Sin embargo, Dacán había sido asesinado de una manera horrible en Ros Ailithir. No se había encontrado a ningún asesino y, por ello, la responsabilidad recaía en el abad y en última instancia en el rey de Muman. El rey era responsable de la seguridad de Dacán: primero, porque había sido acogido en el reino y segundo, porque el abad era un pariente del rey y éste era el cabeza de su familia y el responsable de todas las multas impuestas a su familia. Así era la ley: específica en términos de culpabilidad. Por cada muerte, la multa era de siete cumals, el valor de veintiuna vacas lecheras. Ésta era la multa base. Pero, ¿y el precio del honor de Dacán? Era primo del rey de Laigin. Era un hombre de la fe, cuya benevolencia y sabiduría eran conocidas en los cinco reinos de Éireann.

Cuando, hacía varios siglos, el Rey Supremo, Edirsceál de Muman, había sido asesinado, el gran brehony su asamblea habían determinado que el preció de honor de Edirsceál era tal que el reino de Osraige debía entregarse a Muman. Ahora Laigin exigía que se les devolviera Osraige como precio de honor por la muerte de Dacán.

Fidelma se quedó sentada durante la intervención de Forbassach con la cabeza gacha. No había nada nuevo en su declaración y la realizaba de forma moderada, sin emotividad y de manera clara, para que el tribunal la siguiera con facilidad.

Con una mirada de satisfacción y complacencia lanzada hacia Fidelma, Forbassach regresó a su sitio. Fidelma vio que el joven rey Fianamail se inclinaba hacia adelante y sonreía mientras le daba unas palmaditas en el hombro en señal de aprobación.

– Fidelma de Kildare -dijo Barrán volviéndose hacia los bancos de Muman-, ¿vais a defender la causa de Muman?

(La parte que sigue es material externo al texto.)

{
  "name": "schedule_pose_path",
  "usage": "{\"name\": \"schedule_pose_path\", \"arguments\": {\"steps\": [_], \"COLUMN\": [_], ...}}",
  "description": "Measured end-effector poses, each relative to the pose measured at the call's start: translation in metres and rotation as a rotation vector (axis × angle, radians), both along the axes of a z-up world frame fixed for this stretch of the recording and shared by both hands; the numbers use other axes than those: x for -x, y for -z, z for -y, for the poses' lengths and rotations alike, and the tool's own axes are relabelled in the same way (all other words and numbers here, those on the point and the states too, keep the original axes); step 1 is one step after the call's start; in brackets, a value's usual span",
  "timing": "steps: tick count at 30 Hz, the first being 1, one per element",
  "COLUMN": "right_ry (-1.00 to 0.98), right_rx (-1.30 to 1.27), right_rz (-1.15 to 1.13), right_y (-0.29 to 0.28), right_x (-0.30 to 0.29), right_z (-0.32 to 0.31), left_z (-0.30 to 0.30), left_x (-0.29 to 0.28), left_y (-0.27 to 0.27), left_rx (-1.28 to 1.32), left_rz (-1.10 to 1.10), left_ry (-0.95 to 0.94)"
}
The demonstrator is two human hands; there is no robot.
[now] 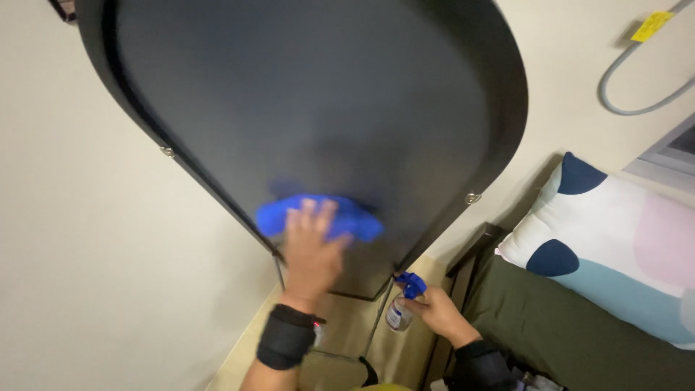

– No -dijo con una voz clara que provocó un murmullo de asombro en el tribunal-. Estoy aquí para defender la verdad.

Un murmullo de enfado, especialmente procedente de los bancos de Laigin, se levantó cuando Fidelma se puso en pie y se dirigió a la tribuna ante el gran brehon. Barrán fruncía el ceño preocupado por aquella apertura dramática.

– Confío en que no queráis decir que hemos escuchado mentiras alerosas ante este tribunal -dijo con una amenazante y fría voz.

– No -respondió Fidelma con calma-. Tampoco hemos escuchado toda la verdad, sino solamente una pequeña parte de ella, de manera que no se puede juzgar sin temor a equivocarse.

– ¿Cuál es la base de vuestra contrarréplica?

– Consta de dos elementos, Barrán. Primero, que el venerable Dacán no fue honesto en cuanto a las actividades que iba a realizar cuando vino a Muman. Esta falta de honestidad exonera tanto al rey como al abad de sus responsabilidades ante la ley de hospitalidad.